REQUIRED ACTION:
Please reproduce exactly the lines that begin the listing below, up to and including the line where "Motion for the" occurs.

GIVEN MATERIAL:
┄┄┄┄┄┄

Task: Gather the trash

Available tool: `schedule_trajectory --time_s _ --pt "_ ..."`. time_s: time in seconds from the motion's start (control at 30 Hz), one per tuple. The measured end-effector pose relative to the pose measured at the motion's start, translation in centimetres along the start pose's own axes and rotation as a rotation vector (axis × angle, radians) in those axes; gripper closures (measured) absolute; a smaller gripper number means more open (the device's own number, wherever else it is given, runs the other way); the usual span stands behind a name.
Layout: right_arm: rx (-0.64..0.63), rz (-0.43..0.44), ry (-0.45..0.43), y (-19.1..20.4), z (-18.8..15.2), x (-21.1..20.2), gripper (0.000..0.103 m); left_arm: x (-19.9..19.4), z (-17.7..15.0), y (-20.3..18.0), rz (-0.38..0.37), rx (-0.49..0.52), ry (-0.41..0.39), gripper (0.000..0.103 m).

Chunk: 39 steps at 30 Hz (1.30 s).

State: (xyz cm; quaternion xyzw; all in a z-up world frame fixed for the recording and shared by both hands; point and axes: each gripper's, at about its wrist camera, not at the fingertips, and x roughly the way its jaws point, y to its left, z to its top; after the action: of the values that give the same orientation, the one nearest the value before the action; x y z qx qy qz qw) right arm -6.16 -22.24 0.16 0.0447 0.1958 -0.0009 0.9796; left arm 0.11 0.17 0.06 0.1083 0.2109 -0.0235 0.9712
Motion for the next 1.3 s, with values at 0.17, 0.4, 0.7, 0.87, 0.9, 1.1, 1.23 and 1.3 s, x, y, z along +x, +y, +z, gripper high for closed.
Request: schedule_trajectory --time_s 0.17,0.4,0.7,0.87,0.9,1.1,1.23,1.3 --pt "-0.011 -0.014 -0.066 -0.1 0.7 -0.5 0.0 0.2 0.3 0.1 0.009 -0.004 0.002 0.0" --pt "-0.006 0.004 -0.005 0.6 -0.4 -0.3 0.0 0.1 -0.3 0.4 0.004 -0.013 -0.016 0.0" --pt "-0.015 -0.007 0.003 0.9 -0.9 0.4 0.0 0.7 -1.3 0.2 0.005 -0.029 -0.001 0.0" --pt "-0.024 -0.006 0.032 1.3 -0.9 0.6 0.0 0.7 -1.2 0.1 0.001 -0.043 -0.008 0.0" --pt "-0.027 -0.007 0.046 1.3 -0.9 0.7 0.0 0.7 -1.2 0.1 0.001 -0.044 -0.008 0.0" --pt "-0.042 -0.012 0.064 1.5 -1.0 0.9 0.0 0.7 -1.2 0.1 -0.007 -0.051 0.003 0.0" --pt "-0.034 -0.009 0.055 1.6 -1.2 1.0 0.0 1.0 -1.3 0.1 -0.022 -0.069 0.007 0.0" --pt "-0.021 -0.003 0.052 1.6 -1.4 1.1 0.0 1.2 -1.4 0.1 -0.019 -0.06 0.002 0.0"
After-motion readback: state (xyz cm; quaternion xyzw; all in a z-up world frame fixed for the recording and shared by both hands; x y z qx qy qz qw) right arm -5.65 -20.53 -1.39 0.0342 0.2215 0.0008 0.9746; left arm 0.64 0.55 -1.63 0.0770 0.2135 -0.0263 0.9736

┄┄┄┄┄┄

WRITTEN ANSWER:
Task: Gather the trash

Available tool: `schedule_trajectory --time_s _ --pt "_ ..."`. time_s: time in seconds from the motion's start (control at 30 Hz), one per tuple. The measured end-effector pose relative to the pose measured at the motion's start, translation in centimetres along the start pose's own axes and rotation as a rotation vector (axis × angle, radians) in those axes; gripper closures (measured) absolute; a smaller gripper number means more open (the device's own number, wherever else it is given, runs the other way); the usual span stands behind a name.
Layout: right_arm: rx (-0.64..0.63), rz (-0.43..0.44), ry (-0.45..0.43), y (-19.1..20.4), z (-18.8..15.2), x (-21.1..20.2), gripper (0.000..0.103 m); left_arm: x (-19.9..19.4), z (-17.7..15.0), y (-20.3..18.0), rz (-0.38..0.37), rx (-0.49..0.52), ry (-0.41..0.39), gripper (0.000..0.103 m).

Chunk: 39 steps at 30 Hz (1.30 s).

State: (xyz cm; quaternion xyzw; all in a z-up world frame fixed for the recording and shared by both hands; point and axes: each gripper's, at about its wrist camera, not at the fingertips, and x roughly the way its jaws point, y to its left, z to its top; after the action: of the values that give the same orientation, the one nearest the value before the action; x y z qx qy qz qw) right arm -6.16 -22.24 0.16 0.0447 0.1958 -0.0009 0.9796; left arm 0.11 0.17 0.06 0.1083 0.2109 -0.0235 0.9712
Motion for the next 1.3 s, with values at 0.17, 0.4, 0.7, 0.87, 0.9, 1.1, 1.23 and 1.3 s, x, y, z along +x, +y, +z, gripper high for closed.

At this point, the answer is complete.